Por: Fernando Molica

A identificação e a tolerância com o jogo do tigre eleitoral

Marçal ofereceu apoio político em troca de Pix de R$ 5 mil | Foto: Divulgação

O fato de cerca de 20% dos paulistanos preferirem Pablo Marçal (PRTB) indica adesão ao coach mas também tolerância com um sujeito que começou a vida dando golpes pela internet, foi condenado por furto qualificado. É como se seus seguidores dissessem que a vida é assim mesmo, melhor ser malandro que mané. 

Uma identificação que tolera mentiras, difamações, provocações, simulações, agressões verbais e físicas — como no caso do debate do Flow — e desrespeito às regras do jogo. Quantas vezes já ouvimos por aí que quem faz tudo direitinho acaba se ferrando? Pois é.

Os eleitores de Marçal demonstram uma fé de viés religioso num candidato que anuncia o paraíso da prosperidade, que transfere para seus seguidores a responsabilidade por seus fracassos — a cadeirante por quem ele orou é que é culpada por não ter saído andando. Há igrejas que cobram ofertas em dinheiro para que o fiel prove sua fé em Deus; o messias Marçal pede votos.

Apesar de sua alta rejeição demonstrada pelas pesquisas, Marçal tem sido perdoado por quebrar tantos ovos para fazer o omelete que garante a própria forturna. Mais, serve de exemplo para tanta gente desiludida. Tem hora em que flagelados, pingentes e balconistas como os citados na música de João Bosco e Aldir Blanc mandam às favas sonhos e alguns escrúpulos e passam a absolver aqueles que colocam a mão na bola, que fingem levar cotoveladas — sabe aquela história de melhor é ganhar roubado?

E aí, deixam-se seduzir por supostas lições de prosperidade que incluem a estratégia de pedir R$ 100,00 a dez pessoas para conseguir R$ 1.000,00, como mostrado em reportagem da Folha de S.Paulo. Lições de prosperidade que incluem mandamentos como "Fez muita caxxda na vida? Transforma isso em esterco". Tem gente que paga muito caro para receber esse tipo de ensinamento. 

Por mais que reprovemos atitudes de políticos, é preciso admitir que eles — de todas as cores ideológicas — são fruto da mesma sociedade que todos nós. É até provável que índice de pecadores entre eles seja maior que o encontrado na população em geral, mas eles nos refletem. 
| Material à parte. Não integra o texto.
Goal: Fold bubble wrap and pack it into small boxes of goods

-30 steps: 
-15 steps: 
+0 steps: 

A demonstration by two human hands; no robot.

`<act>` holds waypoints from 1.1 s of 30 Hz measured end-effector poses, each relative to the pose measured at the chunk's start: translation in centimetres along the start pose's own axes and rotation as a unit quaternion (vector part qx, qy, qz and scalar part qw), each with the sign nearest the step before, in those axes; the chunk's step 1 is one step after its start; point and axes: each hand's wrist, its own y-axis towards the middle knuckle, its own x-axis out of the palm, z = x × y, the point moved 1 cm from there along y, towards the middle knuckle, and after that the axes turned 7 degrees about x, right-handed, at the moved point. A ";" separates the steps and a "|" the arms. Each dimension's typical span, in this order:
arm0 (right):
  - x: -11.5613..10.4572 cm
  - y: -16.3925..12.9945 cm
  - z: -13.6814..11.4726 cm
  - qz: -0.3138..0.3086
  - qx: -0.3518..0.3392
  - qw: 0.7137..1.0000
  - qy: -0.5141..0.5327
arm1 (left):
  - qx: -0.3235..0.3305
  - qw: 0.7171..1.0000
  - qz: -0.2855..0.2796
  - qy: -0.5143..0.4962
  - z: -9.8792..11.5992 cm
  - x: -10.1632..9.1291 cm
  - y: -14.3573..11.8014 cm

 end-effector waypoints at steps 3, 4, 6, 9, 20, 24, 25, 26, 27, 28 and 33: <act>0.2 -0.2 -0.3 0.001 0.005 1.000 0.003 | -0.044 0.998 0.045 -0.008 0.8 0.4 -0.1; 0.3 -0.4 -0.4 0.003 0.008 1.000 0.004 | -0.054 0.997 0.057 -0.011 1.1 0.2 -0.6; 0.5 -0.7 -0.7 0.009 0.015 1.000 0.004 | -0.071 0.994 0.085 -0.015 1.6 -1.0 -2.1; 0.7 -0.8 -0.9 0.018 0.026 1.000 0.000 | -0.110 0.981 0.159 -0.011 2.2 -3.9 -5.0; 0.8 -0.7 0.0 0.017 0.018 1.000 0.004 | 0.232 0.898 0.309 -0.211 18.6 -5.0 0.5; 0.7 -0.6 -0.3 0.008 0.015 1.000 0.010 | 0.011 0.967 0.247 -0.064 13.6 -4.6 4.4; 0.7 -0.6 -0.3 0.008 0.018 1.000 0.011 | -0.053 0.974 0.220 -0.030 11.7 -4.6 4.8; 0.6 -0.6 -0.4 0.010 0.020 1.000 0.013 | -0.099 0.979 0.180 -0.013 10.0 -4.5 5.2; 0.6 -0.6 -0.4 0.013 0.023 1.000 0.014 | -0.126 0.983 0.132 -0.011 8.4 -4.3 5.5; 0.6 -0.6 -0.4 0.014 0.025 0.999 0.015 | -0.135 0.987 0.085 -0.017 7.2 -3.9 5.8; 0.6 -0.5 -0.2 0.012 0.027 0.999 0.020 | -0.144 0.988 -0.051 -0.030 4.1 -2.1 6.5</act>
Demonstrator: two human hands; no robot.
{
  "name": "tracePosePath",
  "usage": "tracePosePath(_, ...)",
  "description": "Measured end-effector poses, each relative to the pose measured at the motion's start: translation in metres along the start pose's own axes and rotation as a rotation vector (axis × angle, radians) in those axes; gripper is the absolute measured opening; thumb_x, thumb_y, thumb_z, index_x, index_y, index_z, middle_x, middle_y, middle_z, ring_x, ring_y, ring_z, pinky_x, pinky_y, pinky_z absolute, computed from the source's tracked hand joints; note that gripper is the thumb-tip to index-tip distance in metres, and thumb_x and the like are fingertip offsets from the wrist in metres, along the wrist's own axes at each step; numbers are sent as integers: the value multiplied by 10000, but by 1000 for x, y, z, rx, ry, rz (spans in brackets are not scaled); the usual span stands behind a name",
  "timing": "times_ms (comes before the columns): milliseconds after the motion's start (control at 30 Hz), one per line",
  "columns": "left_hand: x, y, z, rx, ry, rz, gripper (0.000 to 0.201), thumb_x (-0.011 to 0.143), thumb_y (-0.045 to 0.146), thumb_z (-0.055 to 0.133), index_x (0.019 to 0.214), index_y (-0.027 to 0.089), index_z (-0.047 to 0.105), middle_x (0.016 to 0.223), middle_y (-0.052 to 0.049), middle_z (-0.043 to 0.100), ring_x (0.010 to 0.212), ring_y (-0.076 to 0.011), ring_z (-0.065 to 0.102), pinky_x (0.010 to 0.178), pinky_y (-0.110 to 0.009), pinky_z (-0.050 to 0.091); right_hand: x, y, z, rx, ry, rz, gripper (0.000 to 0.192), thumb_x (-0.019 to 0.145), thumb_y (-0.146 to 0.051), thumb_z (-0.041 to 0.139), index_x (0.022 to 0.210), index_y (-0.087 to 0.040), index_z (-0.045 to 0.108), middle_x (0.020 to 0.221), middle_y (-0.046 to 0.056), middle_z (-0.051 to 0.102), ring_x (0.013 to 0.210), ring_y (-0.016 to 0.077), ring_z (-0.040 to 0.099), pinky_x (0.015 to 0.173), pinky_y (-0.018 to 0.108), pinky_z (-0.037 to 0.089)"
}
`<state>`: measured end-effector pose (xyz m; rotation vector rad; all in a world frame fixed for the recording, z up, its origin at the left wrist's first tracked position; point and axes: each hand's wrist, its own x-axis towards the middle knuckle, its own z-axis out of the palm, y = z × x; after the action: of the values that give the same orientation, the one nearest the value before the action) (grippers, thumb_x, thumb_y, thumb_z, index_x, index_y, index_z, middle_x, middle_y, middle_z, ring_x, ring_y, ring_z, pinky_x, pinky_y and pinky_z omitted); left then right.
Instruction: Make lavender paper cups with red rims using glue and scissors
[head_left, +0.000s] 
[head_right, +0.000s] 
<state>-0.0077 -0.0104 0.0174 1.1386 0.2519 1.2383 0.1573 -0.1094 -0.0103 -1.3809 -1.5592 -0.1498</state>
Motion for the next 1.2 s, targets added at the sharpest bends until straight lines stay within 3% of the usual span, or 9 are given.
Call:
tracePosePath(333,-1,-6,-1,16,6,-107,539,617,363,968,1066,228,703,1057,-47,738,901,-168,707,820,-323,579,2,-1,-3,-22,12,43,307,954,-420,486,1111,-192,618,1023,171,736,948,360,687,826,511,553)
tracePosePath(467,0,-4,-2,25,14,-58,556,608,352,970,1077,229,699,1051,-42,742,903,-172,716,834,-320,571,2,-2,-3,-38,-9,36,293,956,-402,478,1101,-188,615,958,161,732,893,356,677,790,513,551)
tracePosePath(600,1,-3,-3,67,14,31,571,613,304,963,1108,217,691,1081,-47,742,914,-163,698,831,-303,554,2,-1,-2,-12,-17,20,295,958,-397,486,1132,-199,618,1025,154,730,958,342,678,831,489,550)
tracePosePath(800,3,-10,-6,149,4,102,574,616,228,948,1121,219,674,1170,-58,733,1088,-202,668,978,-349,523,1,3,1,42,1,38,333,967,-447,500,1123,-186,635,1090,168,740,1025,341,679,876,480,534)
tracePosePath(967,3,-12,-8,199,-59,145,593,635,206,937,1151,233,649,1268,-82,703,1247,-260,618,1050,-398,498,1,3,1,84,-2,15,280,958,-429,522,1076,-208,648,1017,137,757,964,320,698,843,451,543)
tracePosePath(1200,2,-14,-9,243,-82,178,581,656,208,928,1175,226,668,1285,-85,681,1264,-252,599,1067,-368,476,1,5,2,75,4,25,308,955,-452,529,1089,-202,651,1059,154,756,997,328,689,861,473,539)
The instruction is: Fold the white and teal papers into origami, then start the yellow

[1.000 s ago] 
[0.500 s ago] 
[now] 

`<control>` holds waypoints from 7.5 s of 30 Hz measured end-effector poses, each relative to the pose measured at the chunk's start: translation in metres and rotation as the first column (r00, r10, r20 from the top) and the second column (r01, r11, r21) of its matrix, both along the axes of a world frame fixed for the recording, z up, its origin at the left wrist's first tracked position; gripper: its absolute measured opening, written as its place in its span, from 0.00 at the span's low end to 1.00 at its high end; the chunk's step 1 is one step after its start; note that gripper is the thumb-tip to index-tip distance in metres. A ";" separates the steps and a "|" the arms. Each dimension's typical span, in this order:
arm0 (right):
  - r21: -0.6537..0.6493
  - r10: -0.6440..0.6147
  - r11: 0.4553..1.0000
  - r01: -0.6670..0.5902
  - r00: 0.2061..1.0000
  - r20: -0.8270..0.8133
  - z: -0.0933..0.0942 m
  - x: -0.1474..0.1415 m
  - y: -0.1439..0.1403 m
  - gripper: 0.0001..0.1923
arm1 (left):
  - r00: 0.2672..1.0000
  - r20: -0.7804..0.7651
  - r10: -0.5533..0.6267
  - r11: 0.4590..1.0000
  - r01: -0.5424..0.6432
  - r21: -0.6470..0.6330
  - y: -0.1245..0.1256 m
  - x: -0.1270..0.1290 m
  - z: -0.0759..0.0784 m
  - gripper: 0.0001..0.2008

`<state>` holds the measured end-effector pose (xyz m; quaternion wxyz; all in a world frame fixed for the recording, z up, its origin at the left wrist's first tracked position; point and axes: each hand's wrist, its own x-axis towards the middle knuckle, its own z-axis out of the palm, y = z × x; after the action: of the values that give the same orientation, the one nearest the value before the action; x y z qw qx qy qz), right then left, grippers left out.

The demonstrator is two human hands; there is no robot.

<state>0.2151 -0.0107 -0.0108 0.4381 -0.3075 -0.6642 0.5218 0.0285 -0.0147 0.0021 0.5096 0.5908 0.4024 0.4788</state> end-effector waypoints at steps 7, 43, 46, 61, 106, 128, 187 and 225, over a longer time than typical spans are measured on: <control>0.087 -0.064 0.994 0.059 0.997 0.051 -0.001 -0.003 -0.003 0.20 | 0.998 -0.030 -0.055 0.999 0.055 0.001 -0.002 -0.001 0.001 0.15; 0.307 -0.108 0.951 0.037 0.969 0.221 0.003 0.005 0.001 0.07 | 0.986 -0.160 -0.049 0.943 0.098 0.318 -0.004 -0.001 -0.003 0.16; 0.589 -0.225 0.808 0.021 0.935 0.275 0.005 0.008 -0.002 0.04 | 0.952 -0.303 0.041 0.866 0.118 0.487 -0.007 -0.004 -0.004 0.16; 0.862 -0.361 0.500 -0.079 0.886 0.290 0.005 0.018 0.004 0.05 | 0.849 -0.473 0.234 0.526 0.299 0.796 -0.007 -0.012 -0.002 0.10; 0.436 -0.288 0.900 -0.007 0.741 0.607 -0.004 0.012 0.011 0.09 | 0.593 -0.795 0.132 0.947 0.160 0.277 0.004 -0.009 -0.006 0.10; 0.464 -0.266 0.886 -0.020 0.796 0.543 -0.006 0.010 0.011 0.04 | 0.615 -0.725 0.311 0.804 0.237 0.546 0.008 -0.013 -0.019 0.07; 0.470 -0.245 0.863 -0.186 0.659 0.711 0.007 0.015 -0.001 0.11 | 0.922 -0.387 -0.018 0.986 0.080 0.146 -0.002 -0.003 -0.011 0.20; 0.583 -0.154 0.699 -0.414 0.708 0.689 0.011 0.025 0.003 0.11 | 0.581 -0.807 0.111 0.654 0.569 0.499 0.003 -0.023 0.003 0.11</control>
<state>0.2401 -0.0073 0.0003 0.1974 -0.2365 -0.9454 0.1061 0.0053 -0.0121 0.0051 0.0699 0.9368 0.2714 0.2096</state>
Isso vale para os bem-intencionados e para os pilantras. Desvios de verbas operados por políticos só existem porque existe uma rede de cumplicidade: a empresa que superfatura obras, o cidadão que aceita assumir um cargo público para não trabalhar e doar quase todo seu salário para o patrono.

Eleição também não pode ser comparada com um processo de canonização, o critério de santidade excluiria muita gente da disputa. Mas, de um modo geral, dá pra pesar perdas e danos a partir da trajetória de cada candidato e de seu partido.

O caso de Marçal é, porém, particular. O PRTB é uma abstração, sequer tem representante no Congresso Nacional e volta e meia aparece implicado com outra sigla que, coincidentemente, também começa com a letra P. O candidato não tem nenhuma trajetória na política, vende-se como um mágico que vai operar na prefeitura os milagres que diz ter feito na vida particular — é como se prometesse que todos vão virar empreendedores milionários caso ele seja eleito.

Mais do que se apresentar como um fiel, ele representa a própria lógica da fé, essa misteriosa e potente força que faz com que a maior parte da humanidade acredite no sobrenatural. Marçal é um pobre que ficou rico, é que o parece importar — e danem-se aqueles velhinhos que, como mostrou reportagem de revista piauí, tiveram suas contas bancárias devastadas pela quadrilha que ele integrava. 

A atuação de Marçal corresponde aos anseios de, a julgar pelas pesquisas, de cerca de dois milhões de paulistanos que acreditam na lei da selva, que colocam cabeças e votos na boca de um tigre como aqueles dos dos jogos de azar.